How corporate responsibility has failed in the oil and gas sector

Three town halls built in a village to placate three rival local chiefs; donated mosquito nets immediately sold for export; Asian-made condoms too small for the African men to whom they are distributed; a road built by an oil company that runs parallel to another built by a development agency. Everyone who works in corporate responsibility will know of plenty of examples of this kind of failure.

In Beyond Corporate Social Responsibility, Jedrzej George Frynas, a professor of corporate social responsibility and strategic management at Middlesex University, presents these and other examples. He suggests reasons why corporate responsibility, in its present form, has so often fallen far short of the objectives and ideals of its cheerleaders.

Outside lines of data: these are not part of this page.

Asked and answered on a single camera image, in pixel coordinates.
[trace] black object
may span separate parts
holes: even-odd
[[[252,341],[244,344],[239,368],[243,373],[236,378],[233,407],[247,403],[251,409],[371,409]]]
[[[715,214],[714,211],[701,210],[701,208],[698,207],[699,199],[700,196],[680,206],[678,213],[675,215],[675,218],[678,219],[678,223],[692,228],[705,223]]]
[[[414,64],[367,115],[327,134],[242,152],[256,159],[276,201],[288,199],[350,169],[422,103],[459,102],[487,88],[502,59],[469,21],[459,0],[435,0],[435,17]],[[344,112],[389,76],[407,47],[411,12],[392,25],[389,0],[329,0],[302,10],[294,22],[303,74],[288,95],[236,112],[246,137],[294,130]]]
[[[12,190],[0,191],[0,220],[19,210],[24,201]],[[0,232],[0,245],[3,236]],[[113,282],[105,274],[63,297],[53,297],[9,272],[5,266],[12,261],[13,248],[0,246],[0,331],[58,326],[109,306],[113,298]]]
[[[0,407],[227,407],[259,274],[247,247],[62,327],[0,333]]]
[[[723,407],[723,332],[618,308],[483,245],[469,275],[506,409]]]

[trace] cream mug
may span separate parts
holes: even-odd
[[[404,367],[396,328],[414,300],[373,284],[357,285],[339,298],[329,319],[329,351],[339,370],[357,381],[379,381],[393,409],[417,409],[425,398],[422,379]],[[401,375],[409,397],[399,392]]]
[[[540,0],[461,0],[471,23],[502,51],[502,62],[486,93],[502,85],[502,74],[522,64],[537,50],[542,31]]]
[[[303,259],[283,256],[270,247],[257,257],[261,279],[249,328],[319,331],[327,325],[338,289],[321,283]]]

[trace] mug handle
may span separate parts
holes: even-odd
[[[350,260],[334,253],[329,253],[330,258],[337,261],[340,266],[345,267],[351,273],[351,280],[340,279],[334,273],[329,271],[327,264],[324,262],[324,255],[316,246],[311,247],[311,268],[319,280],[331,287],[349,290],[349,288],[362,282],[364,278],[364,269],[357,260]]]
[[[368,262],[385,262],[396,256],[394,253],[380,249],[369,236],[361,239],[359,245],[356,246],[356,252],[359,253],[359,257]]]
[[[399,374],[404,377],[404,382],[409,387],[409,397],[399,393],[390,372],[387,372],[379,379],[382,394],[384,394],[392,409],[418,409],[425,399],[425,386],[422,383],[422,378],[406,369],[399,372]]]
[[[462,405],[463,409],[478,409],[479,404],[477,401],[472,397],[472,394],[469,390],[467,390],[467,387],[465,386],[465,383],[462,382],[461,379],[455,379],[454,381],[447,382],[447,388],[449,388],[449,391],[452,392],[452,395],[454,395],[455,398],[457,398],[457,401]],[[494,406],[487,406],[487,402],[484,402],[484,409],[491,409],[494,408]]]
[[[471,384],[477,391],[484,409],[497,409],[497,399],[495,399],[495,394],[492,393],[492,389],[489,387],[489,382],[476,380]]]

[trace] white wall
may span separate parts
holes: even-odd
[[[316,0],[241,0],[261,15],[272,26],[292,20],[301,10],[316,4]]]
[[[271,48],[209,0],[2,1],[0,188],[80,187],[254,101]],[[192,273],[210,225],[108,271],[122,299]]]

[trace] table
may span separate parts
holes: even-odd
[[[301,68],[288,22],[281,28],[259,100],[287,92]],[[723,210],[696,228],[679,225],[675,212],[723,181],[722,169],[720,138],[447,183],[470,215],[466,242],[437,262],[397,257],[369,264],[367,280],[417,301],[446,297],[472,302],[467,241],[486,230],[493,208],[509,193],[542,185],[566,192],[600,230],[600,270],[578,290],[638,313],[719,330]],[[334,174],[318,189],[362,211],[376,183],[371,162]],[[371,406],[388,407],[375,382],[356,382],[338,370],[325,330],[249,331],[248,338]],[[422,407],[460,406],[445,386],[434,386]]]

The author concentrates on the oil and gas industry to see what corporate responsibility can and cannot do. It is not pretty reading. The reader is presented with a broad spectrum of corporate responsibility failings, divided into the areas of environment, development and governance.

Of these three areas, the environmental challenge faced by oil and gas companies is presented as the most successfully addressed by corporate responsibility strategies. Still, there are problems. Despite the steps taken to create common environmental reporting standards, for example, it is still difficult to make systematic comparisons of the environmental performance of different multinational oil companies. Leaders such as BP and Shell often measure different things using different units, while many of their developing world competitors hardly report at all.

This lack of industry-wide transparency, the author argues, undermines efforts to transform the environmental practices of the industry as a whole. These efforts are made even more difficult by a lack of regulatory pressure and government support, as well as by conflicts of interest between corporate commercial interests and the environmental concerns of wider society.

Development challenge

While companies face problems in terms of their environmental performance, these pale in comparison with their failure to master the challenges they face attempting to make a positive contribution to international development. Frynas argues that corporate responses to the call to play a more direct role in alleviating poverty and other development goals have not contributed to development, and may even have caused additional problems. He quotes oil company staff with hands-on experience as dismissing these efforts as “a red herring in terms of development projects”, and presents plenty of examples of white elephants and ill-thought-out projects.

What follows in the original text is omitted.